#### [EXERCISE]
Search for the word "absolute" in the entries. Each line that holds it should be copied.

(Items from a dataset)
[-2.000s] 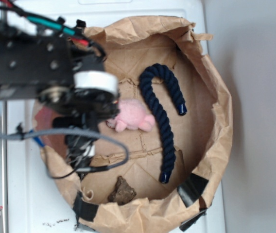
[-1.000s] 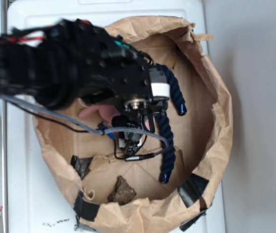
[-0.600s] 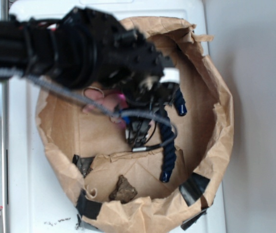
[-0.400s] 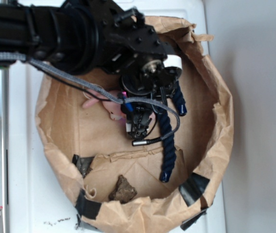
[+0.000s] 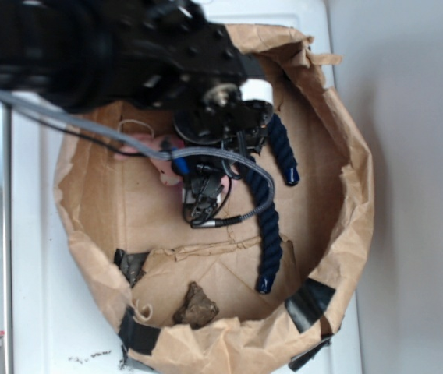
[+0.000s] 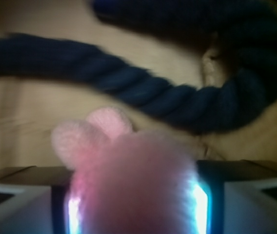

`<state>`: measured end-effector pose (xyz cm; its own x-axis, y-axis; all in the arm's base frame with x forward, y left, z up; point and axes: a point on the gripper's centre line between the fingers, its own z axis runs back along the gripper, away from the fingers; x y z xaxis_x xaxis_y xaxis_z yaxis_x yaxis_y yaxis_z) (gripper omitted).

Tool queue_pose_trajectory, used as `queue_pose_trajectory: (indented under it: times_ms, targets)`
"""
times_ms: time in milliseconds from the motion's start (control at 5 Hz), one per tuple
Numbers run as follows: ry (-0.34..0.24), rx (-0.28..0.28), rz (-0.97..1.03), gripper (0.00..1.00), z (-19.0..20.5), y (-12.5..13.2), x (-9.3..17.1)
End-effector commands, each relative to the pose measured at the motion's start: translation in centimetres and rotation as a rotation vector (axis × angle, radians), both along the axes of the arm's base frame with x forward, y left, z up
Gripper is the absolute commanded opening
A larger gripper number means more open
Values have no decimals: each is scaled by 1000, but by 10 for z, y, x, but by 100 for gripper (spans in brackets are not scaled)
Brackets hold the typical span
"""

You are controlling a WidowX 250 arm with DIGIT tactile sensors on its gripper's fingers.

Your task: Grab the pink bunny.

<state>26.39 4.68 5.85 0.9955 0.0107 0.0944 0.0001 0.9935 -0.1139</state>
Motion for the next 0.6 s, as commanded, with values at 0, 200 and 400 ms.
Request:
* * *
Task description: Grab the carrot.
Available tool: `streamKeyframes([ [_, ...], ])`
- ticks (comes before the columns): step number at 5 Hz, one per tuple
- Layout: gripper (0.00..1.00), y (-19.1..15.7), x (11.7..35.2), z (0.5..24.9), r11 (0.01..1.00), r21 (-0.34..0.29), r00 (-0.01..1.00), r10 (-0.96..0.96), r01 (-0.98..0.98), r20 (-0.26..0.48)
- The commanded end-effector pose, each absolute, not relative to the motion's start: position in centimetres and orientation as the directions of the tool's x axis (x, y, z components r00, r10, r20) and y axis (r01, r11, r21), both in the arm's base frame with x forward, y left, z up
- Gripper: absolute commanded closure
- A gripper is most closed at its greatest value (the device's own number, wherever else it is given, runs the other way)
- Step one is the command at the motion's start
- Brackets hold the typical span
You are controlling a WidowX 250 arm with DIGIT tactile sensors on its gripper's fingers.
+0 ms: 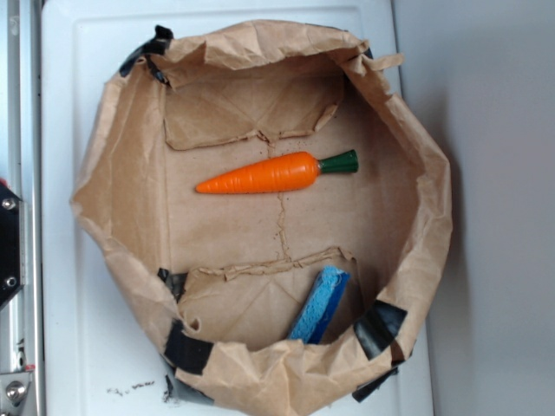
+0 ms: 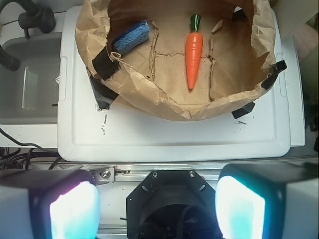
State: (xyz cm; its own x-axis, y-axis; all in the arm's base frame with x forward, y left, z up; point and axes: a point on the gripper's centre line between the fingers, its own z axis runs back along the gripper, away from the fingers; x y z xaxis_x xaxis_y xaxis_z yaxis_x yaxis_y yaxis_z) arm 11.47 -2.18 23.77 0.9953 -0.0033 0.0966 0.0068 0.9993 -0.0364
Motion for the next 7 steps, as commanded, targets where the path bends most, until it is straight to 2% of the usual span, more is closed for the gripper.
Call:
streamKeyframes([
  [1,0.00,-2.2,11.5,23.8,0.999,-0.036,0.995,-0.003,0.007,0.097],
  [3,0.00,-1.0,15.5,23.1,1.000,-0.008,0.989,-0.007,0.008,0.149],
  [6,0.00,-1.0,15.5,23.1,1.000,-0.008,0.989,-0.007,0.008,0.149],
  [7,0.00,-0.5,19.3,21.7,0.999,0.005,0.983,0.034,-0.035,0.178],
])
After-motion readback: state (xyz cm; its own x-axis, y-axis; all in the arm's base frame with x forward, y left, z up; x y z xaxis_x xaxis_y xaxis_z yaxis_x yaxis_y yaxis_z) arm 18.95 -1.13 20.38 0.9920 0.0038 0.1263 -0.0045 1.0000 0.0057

#### [RESPONSE FOR THIS EXERCISE]
Gripper is the absolute commanded opening
- The commanded end-effector pose, each absolute, not relative to the motion's start: position in centimetres and orientation as the directions of the tool's x axis (x, y, z components r00, r10, r20) and y axis (r01, r11, r21), both in the arm's base frame with x forward, y left, z up
- Gripper: absolute commanded closure

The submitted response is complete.